Tabooo: Otomotif – Pernah nggak sih kamu ngerasa hidup sehat dan ramah lingkungan itu keren di teori, tapi ribet banget di praktik? Mau hidup eco-friendly, tapi listrik aja kadang mati pas mau work from home. Nah, di tengah dilema modern ini, Mazda datang dengan solusi yang lumayan relatable: CX-80, mobil plug-in hybrid electric vehicle (PHEV) pertama mereka di Indonesia.
Mazda CX-80 PHEV baru muncul di pasar Indonesia dan langsung mencuri perhatian para pencinta otomotif. Mobil ini bukan cuma besar dan elegan, tapi juga pintar. Mesin bensin 2.5 liter empat silinder bekerja bareng motor listrik, menghasilkan tenaga sekitar 323 dk dan torsi 500 Nm. Dengan transmisi otomatis 8-percepatan dan sistem all-wheel drive, CX-80 jelas bukan mobil “ramah lingkungan tapi lemot.”
Harga mobil ini sekitar Rp 1,2 miliar ya, bukan angka yang santai. Tapi mobil ini bukan cuma soal mesin, melainkan juga status symbol. Orang yang beli CX-80 bukan cuma mau hemat bahan bakar, tapi juga ingin bilang, “gue peduli lingkungan, tapi tetap punya selera.”
Ricky Thio, COO PT Eurokars Motor Indonesia, bilang PHEV cocok buat orang yang butuh fleksibilitas. “Ada mesin bensinnya, tapi juga motor listriknya. Di rumah bisa nge-charge, di kantor juga bisa. Jadi ideal banget buat pengguna di kota besar,” ujarnya dengan semangat.
“Go Green” Tapi Tetap Nyaman
Makin banyak orang di kota besar yang mulai sadar soal efisiensi energi, tapi nggak semua siap beralih ke mobil listrik penuh. Riset Deloitte 2024 nunjukin, 58% pengguna mobil di Asia Tenggara lebih pilih hybrid atau plug-in hybrid. Alasannya simpel: aman. Nggak takut kehabisan daya di tengah jalan, tapi tetap lebih efisien daripada mobil bensin murni.
Mazda CX-80 mewakili tren ini: soft transition menuju hidup elektrik. Nggak ekstrem, tapi tetap berkontribusi buat bumi. Selain itu, tampilannya tetap premium. Jadi kamu bisa tampil eco-conscious tanpa kehilangan aura boss energy.
Psikologi di Balik Tren PHEV
Tren PHEV ini bukan cuma urusan teknologi, tapi juga urusan mentalitas. Generasi Milenial dan Gen Z tumbuh di tengah kesadaran soal krisis iklim, tapi mereka juga hidup di kota yang sibuk dan mahal. Mereka ingin berbuat baik, tapi nggak mau repot.
Mazda CX-80 menangkap dilema itu. Mobil ini menawarkan efisiensi tanpa memaksa penggunanya berubah total. Kayak orang yang diet fleksitarian: nggak vegan total, tapi tetap berusaha makan lebih sehat. CX-80 jadi simbol “transisi pelan tapi pasti” seimbang antara tanggung jawab dan kenyamanan.

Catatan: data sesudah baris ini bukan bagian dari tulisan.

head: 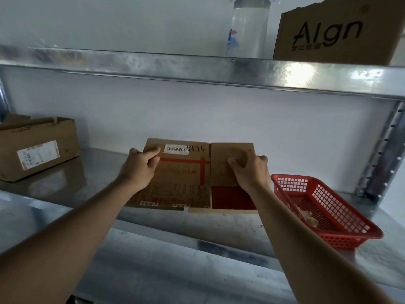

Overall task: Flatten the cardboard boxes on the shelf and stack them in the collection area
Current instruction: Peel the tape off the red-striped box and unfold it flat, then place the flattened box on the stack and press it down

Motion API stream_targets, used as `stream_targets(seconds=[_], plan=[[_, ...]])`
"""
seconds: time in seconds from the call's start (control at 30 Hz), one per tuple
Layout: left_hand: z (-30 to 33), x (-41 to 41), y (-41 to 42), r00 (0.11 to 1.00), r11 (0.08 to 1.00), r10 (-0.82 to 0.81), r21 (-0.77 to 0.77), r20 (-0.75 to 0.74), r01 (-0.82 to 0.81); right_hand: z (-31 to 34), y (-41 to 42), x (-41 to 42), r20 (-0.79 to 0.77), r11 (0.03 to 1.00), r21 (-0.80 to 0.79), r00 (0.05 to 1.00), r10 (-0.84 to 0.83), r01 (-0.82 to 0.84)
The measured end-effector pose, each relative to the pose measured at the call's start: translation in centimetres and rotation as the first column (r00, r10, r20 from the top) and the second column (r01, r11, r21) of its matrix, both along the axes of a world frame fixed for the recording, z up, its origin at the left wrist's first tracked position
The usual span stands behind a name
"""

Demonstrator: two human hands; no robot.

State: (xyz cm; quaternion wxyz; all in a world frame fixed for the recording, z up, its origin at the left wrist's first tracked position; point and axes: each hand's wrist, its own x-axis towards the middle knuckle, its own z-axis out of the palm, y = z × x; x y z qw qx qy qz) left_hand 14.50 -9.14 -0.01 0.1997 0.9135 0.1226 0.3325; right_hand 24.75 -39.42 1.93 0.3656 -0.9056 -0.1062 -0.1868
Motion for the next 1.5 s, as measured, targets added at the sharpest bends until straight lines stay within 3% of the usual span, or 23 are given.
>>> stream_targets(seconds=[0.17, 0.27, 0.43, 0.5, 0.57, 0.63, 0.7, 0.8, 1.03, 1.33, 1.5], plan=[[-0.9, 0.4, 0.5, 0.942, 1.000, 0.024, -0.007, -0.334, -0.028, -0.8, 0.0, 0.8, -0.217, 0.946, -0.251, 0.964, 0.150, -0.204], [-2.2, 0.2, 0.2, 0.884, 1.000, 0.029, 0.016, -0.467, -0.025, -3.2, 0.0, 1.4, -0.331, 0.902, -0.308, 0.923, 0.197, -0.303], [-5.0, 0.5, -0.9, 0.797, 1.000, 0.021, 0.030, -0.604, -0.003, -7.8, 0.0, 2.0, -0.290, 0.879, -0.385, 0.941, 0.175, -0.283], [-6.0, 0.6, -1.3, 0.771, 0.999, -0.002, 0.037, -0.636, 0.033, -8.5, 0.5, 1.9, -0.221, 0.849, -0.429, 0.947, 0.233, -0.309], [-6.8, 0.7, -1.6, 0.775, 0.992, 0.002, 0.099, -0.632, 0.078, -9.0, 1.2, 1.3, -0.176, 0.757, -0.539, 0.929, 0.327, -0.369], [-7.4, 0.8, -2.1, 0.802, 0.978, -0.002, 0.166, -0.597, 0.126, -9.8, 1.8, 0.3, -0.216, 0.755, -0.503, 0.907, 0.361, -0.421], [-7.9, 0.8, -3.0, 0.814, 0.965, -0.073, 0.164, -0.576, 0.203, -10.7, 2.0, -0.5, -0.229, 0.771, -0.470, 0.903, 0.364, -0.430], [-8.8, 0.4, -4.3, 0.767, 0.939, -0.158, 0.146, -0.622, 0.312, -11.4, 2.0, -1.0, -0.244, 0.703, -0.556, 0.896, 0.371, -0.442], [-9.1, -1.0, -0.8, 0.751, 0.918, -0.159, 0.184, -0.641, 0.351, -10.9, 0.2, -1.7, -0.299, 0.582, -0.680, 0.893, 0.336, -0.447], [-9.6, -3.6, 0.1, 0.753, 0.968, -0.015, 0.180, -0.658, 0.177, -11.0, -0.9, -5.4, -0.317, 0.736, -0.650, 0.948, -0.037, -0.189], [-9.7, -4.4, 0.1, 0.775, 0.969, -0.066, 0.146, -0.628, 0.201, -11.4, -1.4, -8.0, -0.236, 0.843, -0.538, 0.964, -0.122, -0.025]])
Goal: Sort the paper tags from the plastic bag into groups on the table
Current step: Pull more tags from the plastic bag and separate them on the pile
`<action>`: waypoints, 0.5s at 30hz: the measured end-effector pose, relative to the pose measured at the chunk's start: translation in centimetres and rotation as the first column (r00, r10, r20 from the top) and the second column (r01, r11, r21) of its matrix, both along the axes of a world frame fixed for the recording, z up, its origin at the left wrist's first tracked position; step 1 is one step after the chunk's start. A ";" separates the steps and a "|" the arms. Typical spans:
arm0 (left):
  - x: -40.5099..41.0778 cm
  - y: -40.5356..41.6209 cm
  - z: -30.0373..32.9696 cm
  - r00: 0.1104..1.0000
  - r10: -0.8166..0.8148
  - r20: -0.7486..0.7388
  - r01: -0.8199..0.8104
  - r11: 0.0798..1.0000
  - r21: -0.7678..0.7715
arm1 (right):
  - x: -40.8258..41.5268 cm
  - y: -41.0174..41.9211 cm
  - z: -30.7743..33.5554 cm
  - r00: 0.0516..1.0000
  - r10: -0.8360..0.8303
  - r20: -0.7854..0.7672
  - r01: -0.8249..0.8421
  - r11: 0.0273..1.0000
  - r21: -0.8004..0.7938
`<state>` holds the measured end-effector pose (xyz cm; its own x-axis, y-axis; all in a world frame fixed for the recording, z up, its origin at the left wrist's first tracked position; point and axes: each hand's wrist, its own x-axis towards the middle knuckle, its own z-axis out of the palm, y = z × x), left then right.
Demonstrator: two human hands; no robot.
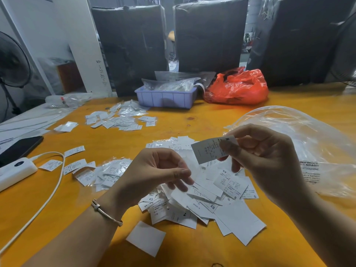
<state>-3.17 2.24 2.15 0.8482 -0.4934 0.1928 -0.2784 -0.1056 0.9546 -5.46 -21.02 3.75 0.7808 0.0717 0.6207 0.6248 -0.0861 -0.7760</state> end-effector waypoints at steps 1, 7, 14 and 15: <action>0.0 0.0 0.0 1.000 -0.004 0.003 0.004 1.000 0.003 | 0.0 0.0 0.0 1.000 -0.002 0.004 0.002 1.000 -0.009; 0.0 0.0 -0.1 1.000 -0.017 0.010 0.017 1.000 0.007 | 0.1 0.0 -0.4 1.000 0.029 -0.003 -0.029 0.998 -0.058; 0.0 0.1 -0.1 1.000 -0.024 0.015 0.024 1.000 0.005 | 0.3 0.1 -0.5 1.000 0.027 0.003 -0.026 0.994 -0.108; 0.0 0.1 -0.1 1.000 -0.028 0.015 0.028 1.000 0.005 | 0.4 0.0 -0.6 1.000 0.005 0.012 -0.004 0.995 -0.096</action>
<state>-3.15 2.35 2.03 0.8312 -0.5177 0.2029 -0.2953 -0.1018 0.9500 -5.09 -21.01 3.19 0.7730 0.1346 0.6200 0.6344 -0.1570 -0.7569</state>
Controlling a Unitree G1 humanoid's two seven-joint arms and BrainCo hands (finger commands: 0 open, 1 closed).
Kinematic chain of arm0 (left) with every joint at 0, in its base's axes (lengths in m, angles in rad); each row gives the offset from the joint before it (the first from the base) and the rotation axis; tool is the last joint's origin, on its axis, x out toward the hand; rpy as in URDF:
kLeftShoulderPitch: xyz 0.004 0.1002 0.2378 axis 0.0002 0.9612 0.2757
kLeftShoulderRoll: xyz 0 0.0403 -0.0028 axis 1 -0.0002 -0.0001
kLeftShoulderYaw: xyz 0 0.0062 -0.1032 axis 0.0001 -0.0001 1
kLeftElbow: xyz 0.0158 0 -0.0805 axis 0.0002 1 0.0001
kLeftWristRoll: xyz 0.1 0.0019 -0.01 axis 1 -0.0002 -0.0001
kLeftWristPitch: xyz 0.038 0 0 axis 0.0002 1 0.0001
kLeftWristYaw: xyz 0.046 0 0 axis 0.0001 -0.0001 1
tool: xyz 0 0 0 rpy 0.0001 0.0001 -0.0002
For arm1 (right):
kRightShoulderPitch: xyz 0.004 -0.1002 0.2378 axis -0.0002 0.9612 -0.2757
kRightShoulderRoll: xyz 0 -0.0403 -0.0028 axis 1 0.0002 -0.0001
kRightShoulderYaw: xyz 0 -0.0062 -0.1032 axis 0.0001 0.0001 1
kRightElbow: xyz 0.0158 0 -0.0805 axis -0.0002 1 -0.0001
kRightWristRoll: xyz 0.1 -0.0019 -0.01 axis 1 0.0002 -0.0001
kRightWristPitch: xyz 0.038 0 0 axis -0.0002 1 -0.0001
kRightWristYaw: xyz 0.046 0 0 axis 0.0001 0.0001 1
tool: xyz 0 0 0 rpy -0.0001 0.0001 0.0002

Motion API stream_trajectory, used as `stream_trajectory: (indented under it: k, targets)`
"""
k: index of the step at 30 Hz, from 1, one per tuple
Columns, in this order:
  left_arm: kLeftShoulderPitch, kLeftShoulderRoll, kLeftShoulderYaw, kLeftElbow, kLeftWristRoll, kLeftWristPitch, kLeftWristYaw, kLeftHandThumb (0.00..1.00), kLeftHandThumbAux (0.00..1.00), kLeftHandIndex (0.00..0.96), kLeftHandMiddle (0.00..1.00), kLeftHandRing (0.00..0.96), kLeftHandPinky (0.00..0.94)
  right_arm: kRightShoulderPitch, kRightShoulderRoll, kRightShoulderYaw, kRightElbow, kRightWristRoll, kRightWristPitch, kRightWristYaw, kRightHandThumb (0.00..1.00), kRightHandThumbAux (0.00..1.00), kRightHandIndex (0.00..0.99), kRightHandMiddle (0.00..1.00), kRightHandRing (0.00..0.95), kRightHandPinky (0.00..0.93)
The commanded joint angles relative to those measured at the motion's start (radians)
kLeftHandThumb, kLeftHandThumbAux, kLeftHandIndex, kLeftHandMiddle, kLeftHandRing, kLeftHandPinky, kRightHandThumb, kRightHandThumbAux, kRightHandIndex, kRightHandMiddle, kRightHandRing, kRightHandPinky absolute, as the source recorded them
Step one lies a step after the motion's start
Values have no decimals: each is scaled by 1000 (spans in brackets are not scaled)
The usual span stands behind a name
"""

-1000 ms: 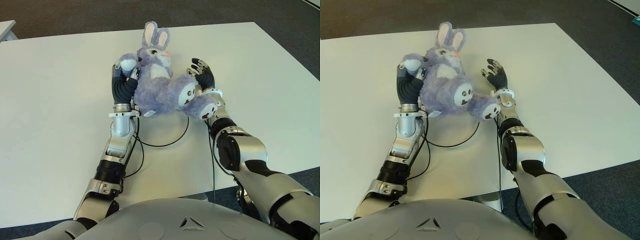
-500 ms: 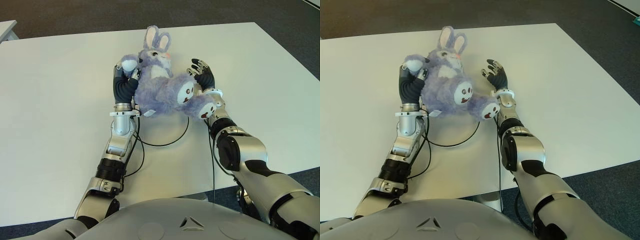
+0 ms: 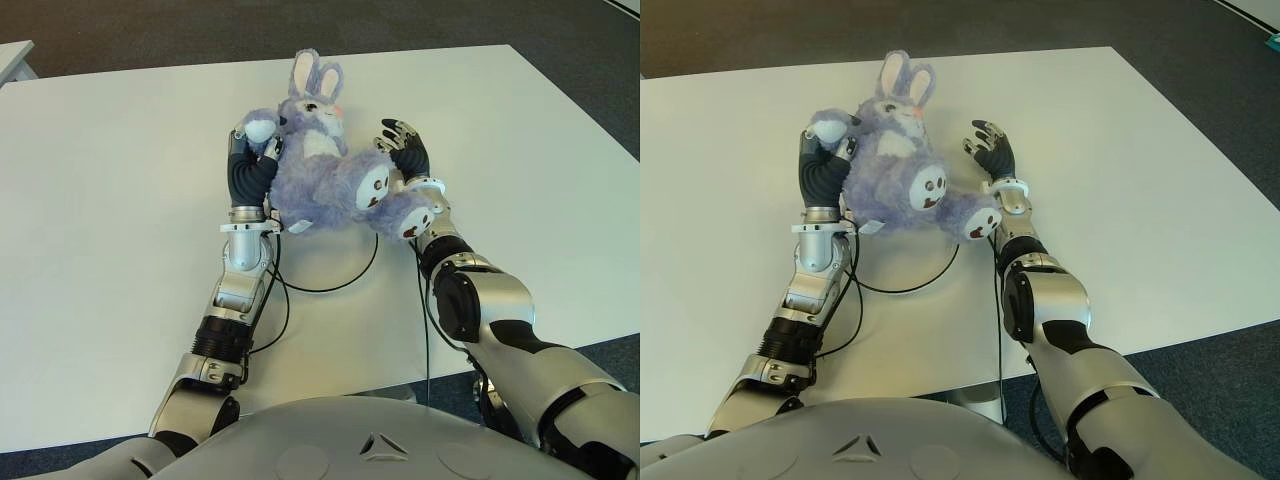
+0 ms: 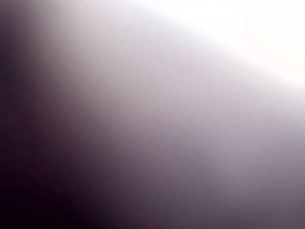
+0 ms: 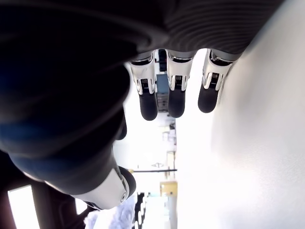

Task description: Put the doll into the plate.

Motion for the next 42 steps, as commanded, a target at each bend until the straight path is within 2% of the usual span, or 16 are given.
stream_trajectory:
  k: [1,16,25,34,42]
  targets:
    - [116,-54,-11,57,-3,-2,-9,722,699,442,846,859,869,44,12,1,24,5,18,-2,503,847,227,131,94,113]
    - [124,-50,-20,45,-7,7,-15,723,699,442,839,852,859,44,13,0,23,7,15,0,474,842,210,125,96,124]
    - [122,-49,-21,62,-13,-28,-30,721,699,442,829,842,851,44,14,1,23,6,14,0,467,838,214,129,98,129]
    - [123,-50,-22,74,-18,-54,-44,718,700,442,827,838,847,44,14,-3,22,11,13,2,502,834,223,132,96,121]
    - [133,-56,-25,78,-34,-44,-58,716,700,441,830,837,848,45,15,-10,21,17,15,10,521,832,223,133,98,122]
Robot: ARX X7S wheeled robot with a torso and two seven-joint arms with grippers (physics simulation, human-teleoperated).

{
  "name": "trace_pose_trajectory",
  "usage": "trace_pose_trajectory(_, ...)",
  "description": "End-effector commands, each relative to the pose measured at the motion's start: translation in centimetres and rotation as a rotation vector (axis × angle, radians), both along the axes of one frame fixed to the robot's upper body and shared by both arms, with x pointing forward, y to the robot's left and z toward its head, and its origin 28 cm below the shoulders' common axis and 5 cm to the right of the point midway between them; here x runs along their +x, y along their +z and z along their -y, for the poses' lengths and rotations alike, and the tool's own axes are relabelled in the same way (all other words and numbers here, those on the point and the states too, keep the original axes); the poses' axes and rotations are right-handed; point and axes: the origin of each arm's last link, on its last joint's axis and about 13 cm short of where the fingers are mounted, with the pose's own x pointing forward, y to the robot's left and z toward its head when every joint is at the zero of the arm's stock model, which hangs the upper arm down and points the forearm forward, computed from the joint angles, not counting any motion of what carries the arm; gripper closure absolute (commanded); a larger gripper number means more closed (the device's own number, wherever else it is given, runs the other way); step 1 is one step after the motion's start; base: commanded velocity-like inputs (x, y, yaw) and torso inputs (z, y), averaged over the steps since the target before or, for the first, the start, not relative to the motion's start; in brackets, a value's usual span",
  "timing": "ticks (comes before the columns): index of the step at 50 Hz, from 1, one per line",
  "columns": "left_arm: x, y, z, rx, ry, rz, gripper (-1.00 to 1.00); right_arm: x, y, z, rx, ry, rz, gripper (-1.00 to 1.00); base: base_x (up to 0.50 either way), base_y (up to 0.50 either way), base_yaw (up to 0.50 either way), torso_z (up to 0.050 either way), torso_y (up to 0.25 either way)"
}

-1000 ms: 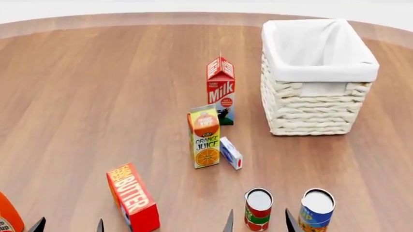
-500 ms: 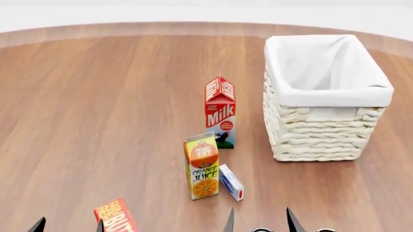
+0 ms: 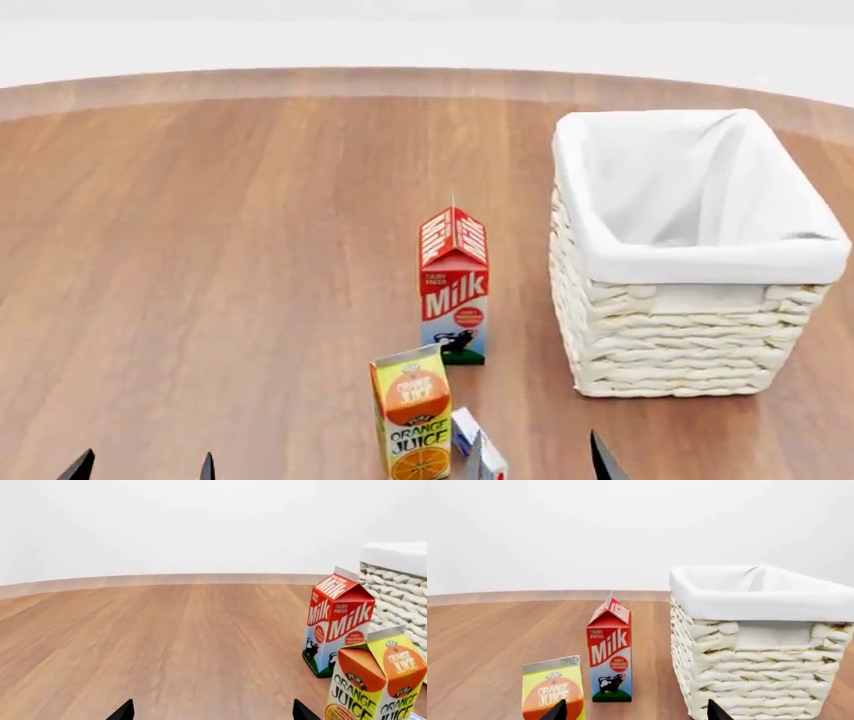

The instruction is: Pick up the orange juice, and put it in the basket.

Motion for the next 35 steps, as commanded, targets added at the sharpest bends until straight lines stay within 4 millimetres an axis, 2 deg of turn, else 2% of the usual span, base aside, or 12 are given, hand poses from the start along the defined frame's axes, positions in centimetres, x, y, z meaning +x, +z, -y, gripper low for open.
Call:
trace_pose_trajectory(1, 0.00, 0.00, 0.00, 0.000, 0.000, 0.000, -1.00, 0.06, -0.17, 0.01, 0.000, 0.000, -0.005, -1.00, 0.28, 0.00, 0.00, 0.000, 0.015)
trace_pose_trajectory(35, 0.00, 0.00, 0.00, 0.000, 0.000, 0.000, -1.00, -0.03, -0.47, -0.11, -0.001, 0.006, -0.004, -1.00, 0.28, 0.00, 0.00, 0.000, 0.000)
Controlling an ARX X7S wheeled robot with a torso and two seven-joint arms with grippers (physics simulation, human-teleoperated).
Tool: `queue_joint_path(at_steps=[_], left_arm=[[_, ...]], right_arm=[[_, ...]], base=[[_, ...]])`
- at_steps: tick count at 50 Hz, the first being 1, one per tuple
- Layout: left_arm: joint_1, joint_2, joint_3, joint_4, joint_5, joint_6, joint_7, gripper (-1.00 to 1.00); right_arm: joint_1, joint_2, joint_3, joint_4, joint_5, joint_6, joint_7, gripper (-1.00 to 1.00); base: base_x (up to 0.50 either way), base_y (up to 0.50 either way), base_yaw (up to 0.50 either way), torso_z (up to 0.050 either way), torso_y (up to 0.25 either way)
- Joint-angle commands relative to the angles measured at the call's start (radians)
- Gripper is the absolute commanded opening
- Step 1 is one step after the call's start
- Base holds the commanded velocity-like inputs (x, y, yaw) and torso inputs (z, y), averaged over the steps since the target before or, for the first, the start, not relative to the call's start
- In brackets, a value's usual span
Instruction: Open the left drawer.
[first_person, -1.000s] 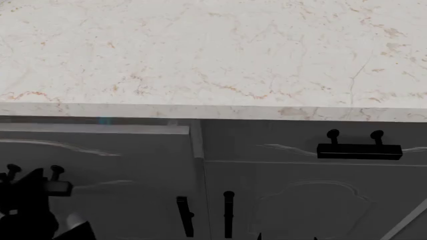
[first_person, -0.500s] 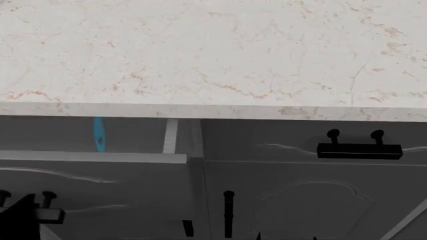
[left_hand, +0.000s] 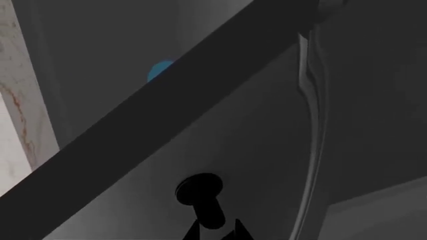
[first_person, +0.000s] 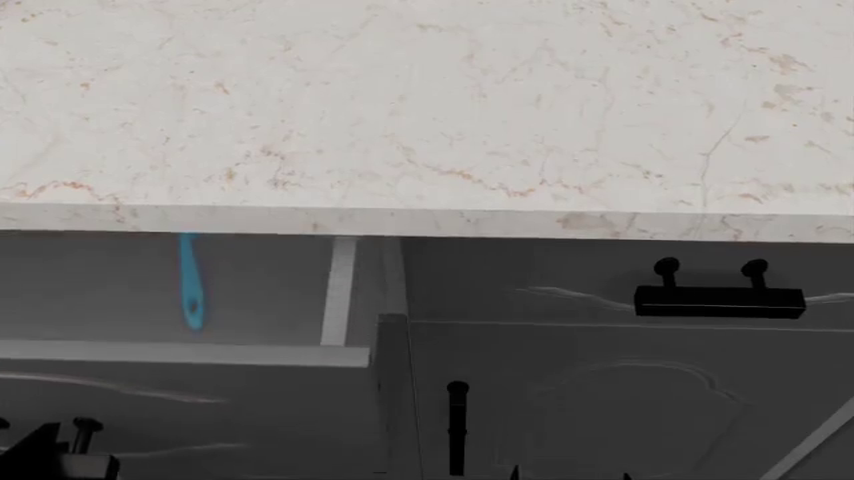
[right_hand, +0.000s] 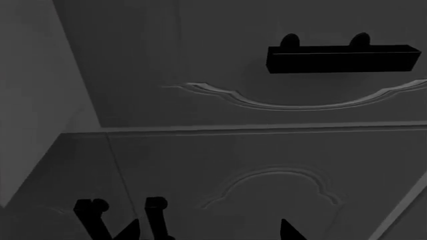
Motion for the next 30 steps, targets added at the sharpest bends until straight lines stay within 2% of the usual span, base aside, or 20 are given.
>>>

Kalau kamu bagian dari generasi yang pengen hidup lebih hijau tapi tetap realistis, CX-80 bisa jadi representasi hidup modern: sustainability with comfort. Mungkin kamu belum bisa beli mobil seharga Rp 1,2 miliar (nggak apa-apa, kami juga belum), tapi pesan moralnya jelas: perubahan besar bisa dimulai dari langkah kecil.
Mazda memang menjual mobil, tapi mereka juga menjual rasa tenang. Rasa bahwa kamu bisa ikut menyelamatkan bumi, tanpa kehilangan gaya hidup yang kamu nikmati.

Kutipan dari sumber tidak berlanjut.